- **AVAILABLE RECORDS**
Content starts

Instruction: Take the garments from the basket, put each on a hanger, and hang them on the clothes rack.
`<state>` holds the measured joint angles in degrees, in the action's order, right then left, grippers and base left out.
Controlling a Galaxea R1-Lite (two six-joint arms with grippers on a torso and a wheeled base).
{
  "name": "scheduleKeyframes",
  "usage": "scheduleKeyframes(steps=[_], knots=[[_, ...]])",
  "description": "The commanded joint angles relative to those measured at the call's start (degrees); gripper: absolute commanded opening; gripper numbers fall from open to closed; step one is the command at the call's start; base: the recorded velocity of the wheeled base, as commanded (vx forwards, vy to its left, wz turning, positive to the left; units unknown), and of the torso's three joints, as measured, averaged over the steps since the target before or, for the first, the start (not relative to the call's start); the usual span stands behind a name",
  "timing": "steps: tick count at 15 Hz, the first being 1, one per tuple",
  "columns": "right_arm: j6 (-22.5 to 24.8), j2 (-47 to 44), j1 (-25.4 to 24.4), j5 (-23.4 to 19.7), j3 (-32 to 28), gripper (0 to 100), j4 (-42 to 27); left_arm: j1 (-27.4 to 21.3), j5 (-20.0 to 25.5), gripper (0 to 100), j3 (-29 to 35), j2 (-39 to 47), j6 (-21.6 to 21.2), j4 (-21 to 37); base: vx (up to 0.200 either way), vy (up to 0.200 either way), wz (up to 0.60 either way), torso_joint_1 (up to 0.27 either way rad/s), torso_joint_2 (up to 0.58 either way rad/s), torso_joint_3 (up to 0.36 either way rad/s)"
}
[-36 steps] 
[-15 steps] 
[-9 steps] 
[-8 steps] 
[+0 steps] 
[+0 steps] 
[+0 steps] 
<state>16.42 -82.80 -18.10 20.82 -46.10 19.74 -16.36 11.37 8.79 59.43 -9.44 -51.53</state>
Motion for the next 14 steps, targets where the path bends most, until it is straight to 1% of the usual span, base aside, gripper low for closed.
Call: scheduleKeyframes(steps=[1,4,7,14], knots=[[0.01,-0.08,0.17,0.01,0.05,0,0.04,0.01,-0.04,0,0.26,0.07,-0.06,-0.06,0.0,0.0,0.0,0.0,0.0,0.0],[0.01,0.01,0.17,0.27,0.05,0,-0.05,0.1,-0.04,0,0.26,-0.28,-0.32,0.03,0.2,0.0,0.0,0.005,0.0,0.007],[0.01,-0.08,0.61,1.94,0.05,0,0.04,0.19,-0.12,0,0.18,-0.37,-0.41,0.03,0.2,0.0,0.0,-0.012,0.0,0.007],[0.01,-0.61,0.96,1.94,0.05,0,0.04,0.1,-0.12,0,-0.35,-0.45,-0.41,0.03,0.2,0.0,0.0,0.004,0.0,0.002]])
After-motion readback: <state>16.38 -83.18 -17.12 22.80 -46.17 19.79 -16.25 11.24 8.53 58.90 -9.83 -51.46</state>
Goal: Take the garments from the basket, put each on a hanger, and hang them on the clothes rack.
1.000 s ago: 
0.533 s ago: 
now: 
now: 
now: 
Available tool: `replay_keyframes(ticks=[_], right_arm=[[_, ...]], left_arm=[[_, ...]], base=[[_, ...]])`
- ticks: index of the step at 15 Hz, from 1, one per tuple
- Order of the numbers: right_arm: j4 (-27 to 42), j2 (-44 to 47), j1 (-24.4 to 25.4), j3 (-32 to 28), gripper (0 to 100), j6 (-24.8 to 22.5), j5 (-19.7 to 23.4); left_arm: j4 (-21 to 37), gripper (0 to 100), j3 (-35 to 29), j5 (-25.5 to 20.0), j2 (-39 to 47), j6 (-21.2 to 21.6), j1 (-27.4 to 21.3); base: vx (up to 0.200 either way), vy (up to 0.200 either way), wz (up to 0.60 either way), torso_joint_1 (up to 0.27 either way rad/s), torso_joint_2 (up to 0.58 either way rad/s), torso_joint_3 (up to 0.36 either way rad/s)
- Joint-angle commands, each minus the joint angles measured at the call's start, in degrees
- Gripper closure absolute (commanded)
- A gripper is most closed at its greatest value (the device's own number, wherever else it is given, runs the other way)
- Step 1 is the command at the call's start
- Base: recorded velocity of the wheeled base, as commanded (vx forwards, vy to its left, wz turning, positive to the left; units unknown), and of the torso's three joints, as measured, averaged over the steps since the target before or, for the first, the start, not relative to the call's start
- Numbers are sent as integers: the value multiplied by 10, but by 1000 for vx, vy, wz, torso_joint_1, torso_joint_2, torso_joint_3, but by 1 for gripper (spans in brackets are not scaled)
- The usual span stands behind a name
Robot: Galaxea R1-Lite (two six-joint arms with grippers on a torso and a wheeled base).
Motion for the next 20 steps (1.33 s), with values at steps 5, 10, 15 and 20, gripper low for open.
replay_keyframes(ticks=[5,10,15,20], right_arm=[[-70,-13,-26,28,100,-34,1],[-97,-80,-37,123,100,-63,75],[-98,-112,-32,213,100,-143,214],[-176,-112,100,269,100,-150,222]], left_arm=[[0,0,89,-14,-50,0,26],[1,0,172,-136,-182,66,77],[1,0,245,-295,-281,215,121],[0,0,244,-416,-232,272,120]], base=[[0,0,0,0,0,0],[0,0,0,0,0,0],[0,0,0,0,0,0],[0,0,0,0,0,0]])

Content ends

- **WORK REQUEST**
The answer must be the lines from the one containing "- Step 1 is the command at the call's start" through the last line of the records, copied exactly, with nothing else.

- **ANSWER**
- Step 1 is the command at the call's start
- Base: recorded velocity of the wheeled base, as commanded (vx forwards, vy to its left, wz turning, positive to the left; units unknown), and of the torso's three joints, as measured, averaged over the steps since the target before or, for the first, the start, not relative to the call's start
- Numbers are sent as integers: the value multiplied by 10, but by 1000 for vx, vy, wz, torso_joint_1, torso_joint_2, torso_joint_3, but by 1 for gripper (spans in brackets are not scaled)
- The usual span stands behind a name
Robot: Galaxea R1-Lite (two six-joint arms with grippers on a torso and a wheeled base).
Motion for the next 20 steps (1.33 s), with values at steps 5, 10, 15 and 20, gripper low for open.
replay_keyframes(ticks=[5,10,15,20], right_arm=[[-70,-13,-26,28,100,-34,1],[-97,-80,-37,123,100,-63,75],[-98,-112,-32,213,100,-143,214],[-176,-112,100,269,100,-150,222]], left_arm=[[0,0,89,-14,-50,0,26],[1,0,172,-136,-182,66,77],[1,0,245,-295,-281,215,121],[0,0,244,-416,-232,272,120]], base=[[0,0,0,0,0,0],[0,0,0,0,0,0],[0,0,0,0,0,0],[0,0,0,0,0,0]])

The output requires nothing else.